Long Island Business News

 

Friday, August 31, 2001

 

HAUPPAUGE - At 11:05 Wednesday morning, in a jam-packed Wyndham Wind Watch Hotel conference room, Computer Associates International Inc. Secretary Michael McElroy interrupted the start of the company's annual shareholders meeting's question-and-answer session with a statement:

 

"The entire Computer Associates slate of nominees has been re-elected."

 

With that, the room filled largely with CA shareholders from Long Island, many of them clad in polo shirts and khaki pants, erupted into a standing ovation. It marked the end of a bitter summer-long proxy battle over the future of the world's fourth-largest software maker.

 

Chairman Charles Wang and the entire slate of 10 CA board members defeated Texas billionaire Sam Wyly's Ranger Governance slate of four candidates, who once proposed to split the Islandia company into four parts.

 

McElroy added that based on an estimate by CA's proxy solicitation advisors, all of CA's nominees re-ceived at least 75 percent of the shares voted for the candidates nominated.

 

Final voting results will be announced in two or three weeks, CA said.

 

Even before McElroy's statement, the Ranger group seemed to expect that it was about to lose. In a short speech, board nominee Steve Perkins said the group was "proud of the role that Ranger has played" in getting Computer Associates to increase its attention on much-publicized customer service and employee problems.

 

"We've achieved much of what we set out to do," Perkins said, noting the company's better communication with shareholders and its commitment to add more independent board members. "Whatever the outcome, this was an unequivocal victory for shareholders ...This is a great company and we believe it has significant untapped value."

 

Minutes before McElroy announced the contest's preliminary results, CEO and President Sanjay Kumar vented his outrage regarding comments against Wang in the past several weeks. Wang's credibility became the central factor the proxy fight after Ranger switched two weeks ago from a 10-person slate to a four-person slate without Wyly.

 

"For me, it's been a very difficult time because of the rhetoric and negative energy that has been focused on our founder Charles Wang," Kumar said.

 

He said he had debated whether to talk about the issue in public and, up until that point, had taken Wang's advice to keep mum.

 

"It has been extremely, extremely unfair of certain institutions and certain people to pick apart and to tear down 25 years of success.
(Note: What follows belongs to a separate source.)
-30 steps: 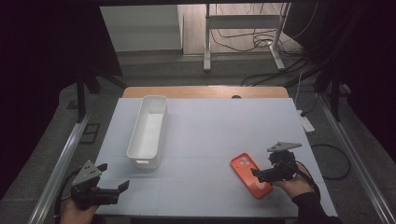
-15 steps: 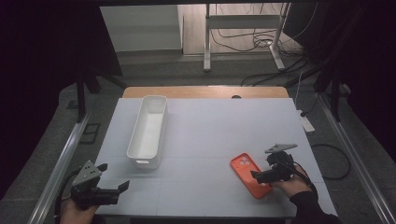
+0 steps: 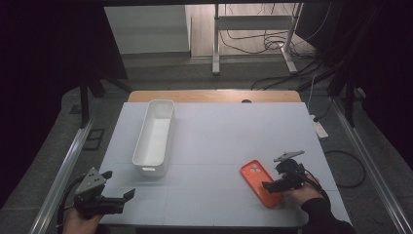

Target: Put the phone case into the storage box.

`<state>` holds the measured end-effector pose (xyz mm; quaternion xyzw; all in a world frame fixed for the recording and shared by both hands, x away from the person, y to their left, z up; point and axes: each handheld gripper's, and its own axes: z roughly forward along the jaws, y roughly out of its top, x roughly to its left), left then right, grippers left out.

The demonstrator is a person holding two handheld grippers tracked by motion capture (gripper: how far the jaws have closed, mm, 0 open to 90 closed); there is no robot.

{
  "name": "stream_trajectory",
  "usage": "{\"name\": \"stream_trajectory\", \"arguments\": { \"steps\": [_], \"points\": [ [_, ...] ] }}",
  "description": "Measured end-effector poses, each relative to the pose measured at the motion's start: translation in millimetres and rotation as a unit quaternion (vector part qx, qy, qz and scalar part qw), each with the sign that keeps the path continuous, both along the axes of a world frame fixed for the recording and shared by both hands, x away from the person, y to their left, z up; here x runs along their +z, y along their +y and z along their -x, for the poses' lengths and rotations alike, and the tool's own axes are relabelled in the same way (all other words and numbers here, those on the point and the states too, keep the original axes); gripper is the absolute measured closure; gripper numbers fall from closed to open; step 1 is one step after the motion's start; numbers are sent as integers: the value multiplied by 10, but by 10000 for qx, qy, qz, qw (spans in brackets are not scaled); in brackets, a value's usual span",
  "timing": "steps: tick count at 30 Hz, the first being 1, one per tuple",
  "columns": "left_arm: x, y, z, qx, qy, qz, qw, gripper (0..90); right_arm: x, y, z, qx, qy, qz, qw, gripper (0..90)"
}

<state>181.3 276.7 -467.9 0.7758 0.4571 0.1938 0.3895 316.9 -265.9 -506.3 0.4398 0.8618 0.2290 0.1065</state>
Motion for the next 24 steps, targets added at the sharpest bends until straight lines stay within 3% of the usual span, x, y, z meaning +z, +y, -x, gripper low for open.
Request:
{"name": "stream_trajectory", "arguments": {
  "steps": [5, 8, 9, 10, 13, 19, 24],
  "points": [
    [0, -1, 0, -1, -2, -5, 10000, 11, -31, 0, -31, 6, 205, 46, 9998, 6],
    [0, -1, 0, -2, 1, -3, 10000, 11, -35, 15, -21, 118, 149, 237, 9995, 38],
    [-1, -1, 0, -1, 0, -5, 10000, 11, -10, 11, -20, 148, 131, 215, 9996, 149],
    [0, -1, 0, -1, -1, -6, 10000, 10, 8, 5, -18, 157, 117, 173, 9997, 200],
    [0, -2, 0, -1, 0, -8, 10000, 11, 24, 3, -17, 184, 119, 144, 9997, 266],
    [0, -4, 0, -2, 2, -17, 10000, 11, 77, 9, -26, 291, 271, 39, 9992, 579],
    [-1, -7, 0, -1, 3, -26, 10000, 11, 88, 10, -56, 258, 430, -78, 9987, 708]
  ]
}}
There's not one person who has built it and not one person that has broken it down. No one is going to divide this team. We will continue to do the best that we can."

 

But their backing wasn't enough to convince the majority of shareholders, many of whom said at the meeting they are happy with the company's overall performance.

 

"We should get down on our hands and knees and kiss the ground that they walk on," said Teaneck, N.J., shareholder Lester Miller.

 

"They've done a good job," said John Carvicato of Smithtown, who has owned shares of CA for five years. "They've had some problems, but I'm guessing they can come out if it looking like shining stars."